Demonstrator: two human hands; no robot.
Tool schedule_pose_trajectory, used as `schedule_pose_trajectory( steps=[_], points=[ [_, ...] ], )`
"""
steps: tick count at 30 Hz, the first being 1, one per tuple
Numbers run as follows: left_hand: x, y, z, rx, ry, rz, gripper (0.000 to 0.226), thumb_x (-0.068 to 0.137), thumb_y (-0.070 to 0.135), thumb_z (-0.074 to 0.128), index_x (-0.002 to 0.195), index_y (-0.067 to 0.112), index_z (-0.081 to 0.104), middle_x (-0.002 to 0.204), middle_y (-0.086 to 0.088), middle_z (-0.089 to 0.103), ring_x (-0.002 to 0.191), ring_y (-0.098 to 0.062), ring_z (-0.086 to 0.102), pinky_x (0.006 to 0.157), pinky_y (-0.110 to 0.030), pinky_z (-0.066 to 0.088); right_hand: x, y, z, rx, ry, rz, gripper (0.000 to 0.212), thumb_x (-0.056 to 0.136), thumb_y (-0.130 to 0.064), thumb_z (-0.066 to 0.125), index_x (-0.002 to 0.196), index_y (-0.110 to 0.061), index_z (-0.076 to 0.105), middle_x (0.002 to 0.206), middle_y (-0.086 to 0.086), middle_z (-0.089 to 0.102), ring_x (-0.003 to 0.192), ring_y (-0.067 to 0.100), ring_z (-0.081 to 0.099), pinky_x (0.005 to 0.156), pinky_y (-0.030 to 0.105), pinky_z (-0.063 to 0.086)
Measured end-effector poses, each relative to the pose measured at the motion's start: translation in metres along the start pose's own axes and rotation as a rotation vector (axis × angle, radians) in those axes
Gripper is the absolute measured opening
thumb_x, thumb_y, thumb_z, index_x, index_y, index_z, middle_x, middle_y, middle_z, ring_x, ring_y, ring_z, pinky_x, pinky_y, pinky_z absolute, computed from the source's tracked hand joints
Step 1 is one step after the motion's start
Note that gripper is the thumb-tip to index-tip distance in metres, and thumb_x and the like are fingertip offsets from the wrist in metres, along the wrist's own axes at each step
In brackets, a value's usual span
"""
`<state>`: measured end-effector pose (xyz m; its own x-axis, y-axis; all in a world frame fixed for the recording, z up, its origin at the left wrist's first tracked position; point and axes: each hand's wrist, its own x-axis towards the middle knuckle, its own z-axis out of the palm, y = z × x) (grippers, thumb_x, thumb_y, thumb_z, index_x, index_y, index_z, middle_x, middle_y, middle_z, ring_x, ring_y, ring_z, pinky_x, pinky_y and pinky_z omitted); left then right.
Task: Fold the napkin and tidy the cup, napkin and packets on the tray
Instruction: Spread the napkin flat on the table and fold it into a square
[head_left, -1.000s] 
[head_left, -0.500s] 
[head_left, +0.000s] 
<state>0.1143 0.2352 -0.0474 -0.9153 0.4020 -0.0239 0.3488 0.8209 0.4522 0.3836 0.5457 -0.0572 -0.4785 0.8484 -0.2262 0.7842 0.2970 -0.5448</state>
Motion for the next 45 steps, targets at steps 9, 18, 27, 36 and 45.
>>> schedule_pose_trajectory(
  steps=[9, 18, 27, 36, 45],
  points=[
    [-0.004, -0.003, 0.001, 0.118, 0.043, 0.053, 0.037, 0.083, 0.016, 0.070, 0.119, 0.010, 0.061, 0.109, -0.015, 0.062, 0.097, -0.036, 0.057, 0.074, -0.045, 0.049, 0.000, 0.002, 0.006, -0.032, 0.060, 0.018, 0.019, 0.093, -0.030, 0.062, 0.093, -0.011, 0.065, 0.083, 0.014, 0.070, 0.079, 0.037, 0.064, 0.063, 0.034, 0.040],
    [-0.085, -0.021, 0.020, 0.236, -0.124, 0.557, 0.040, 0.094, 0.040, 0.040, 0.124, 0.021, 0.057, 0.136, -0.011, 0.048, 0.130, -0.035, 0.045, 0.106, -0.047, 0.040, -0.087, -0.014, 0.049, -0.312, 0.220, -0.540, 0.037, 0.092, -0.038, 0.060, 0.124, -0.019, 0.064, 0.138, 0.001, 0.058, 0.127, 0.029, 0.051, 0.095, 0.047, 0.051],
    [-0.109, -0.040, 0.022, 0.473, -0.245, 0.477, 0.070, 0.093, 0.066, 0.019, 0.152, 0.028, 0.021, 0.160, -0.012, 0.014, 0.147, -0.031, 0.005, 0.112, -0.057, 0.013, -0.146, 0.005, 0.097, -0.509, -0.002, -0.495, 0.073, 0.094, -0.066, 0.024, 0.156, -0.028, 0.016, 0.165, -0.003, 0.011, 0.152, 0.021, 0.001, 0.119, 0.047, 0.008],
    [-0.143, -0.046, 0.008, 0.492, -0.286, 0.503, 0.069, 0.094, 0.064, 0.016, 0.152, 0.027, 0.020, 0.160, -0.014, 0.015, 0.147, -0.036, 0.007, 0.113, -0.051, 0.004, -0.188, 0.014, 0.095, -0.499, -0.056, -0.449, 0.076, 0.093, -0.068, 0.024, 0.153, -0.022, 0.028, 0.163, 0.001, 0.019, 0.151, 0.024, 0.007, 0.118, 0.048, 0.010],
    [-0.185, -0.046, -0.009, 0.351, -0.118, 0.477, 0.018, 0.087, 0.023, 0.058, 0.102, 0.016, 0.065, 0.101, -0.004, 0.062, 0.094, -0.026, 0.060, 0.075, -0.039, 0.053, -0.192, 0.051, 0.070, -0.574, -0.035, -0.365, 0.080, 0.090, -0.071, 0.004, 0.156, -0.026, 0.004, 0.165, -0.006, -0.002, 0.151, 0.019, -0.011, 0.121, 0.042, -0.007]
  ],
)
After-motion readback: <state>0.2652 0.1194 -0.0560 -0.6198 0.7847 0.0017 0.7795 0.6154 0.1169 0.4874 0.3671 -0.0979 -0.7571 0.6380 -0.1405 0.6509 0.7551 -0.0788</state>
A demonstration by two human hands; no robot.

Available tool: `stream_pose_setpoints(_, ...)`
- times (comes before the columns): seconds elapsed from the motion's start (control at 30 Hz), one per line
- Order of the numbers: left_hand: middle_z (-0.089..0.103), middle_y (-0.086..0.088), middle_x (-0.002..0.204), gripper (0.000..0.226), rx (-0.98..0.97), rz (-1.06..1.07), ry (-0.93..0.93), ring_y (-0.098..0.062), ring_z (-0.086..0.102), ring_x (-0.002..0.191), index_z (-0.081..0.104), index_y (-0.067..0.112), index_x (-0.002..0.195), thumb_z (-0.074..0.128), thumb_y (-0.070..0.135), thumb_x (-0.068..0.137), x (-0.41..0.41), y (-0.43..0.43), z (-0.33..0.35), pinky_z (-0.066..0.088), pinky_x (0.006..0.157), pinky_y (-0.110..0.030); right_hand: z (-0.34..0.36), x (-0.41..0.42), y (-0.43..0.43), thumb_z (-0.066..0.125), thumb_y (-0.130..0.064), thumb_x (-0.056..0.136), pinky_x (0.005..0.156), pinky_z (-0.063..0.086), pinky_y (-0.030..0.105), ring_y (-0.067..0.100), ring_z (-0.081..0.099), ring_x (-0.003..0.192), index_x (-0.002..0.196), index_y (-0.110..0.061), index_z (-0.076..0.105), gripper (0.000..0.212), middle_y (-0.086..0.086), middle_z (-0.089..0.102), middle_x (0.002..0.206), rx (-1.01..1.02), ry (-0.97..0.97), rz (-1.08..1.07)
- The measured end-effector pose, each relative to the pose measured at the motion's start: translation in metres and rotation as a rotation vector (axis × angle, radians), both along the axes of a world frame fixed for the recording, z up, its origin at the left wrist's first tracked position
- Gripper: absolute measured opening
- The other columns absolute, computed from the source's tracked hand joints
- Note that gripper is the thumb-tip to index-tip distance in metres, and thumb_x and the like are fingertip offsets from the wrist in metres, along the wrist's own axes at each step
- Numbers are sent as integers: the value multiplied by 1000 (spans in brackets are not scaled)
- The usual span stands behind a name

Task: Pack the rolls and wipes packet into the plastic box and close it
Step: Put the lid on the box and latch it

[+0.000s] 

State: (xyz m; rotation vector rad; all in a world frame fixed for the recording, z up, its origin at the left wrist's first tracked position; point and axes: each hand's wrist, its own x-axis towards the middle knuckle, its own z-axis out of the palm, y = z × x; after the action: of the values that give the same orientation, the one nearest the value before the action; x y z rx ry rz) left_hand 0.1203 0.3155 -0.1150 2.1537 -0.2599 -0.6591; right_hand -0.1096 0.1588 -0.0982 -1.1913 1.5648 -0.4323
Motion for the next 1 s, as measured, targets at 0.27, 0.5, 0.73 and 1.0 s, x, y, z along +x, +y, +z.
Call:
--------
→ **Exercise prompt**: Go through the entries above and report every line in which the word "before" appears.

→ **The completed task**:
- times (comes before the columns): seconds elapsed from the motion's start (control at 30 Hz), one per line
State: (xyz m; rotation vector rad; all in a world frame fixed for the recording, z up, its origin at the left wrist's first tracked position; point and axes: each hand's wrist, its own x-axis towards the middle knuckle, its own z-axis out of the palm, y = z × x; after the action: of the values that give the same orientation, the one nearest the value before the action; x y z rx ry rz) left_hand 0.1203 0.3155 -0.1150 2.1537 -0.2599 -0.6591; right_hand -0.1096 0.1588 -0.0982 -1.1913 1.5648 -0.4323

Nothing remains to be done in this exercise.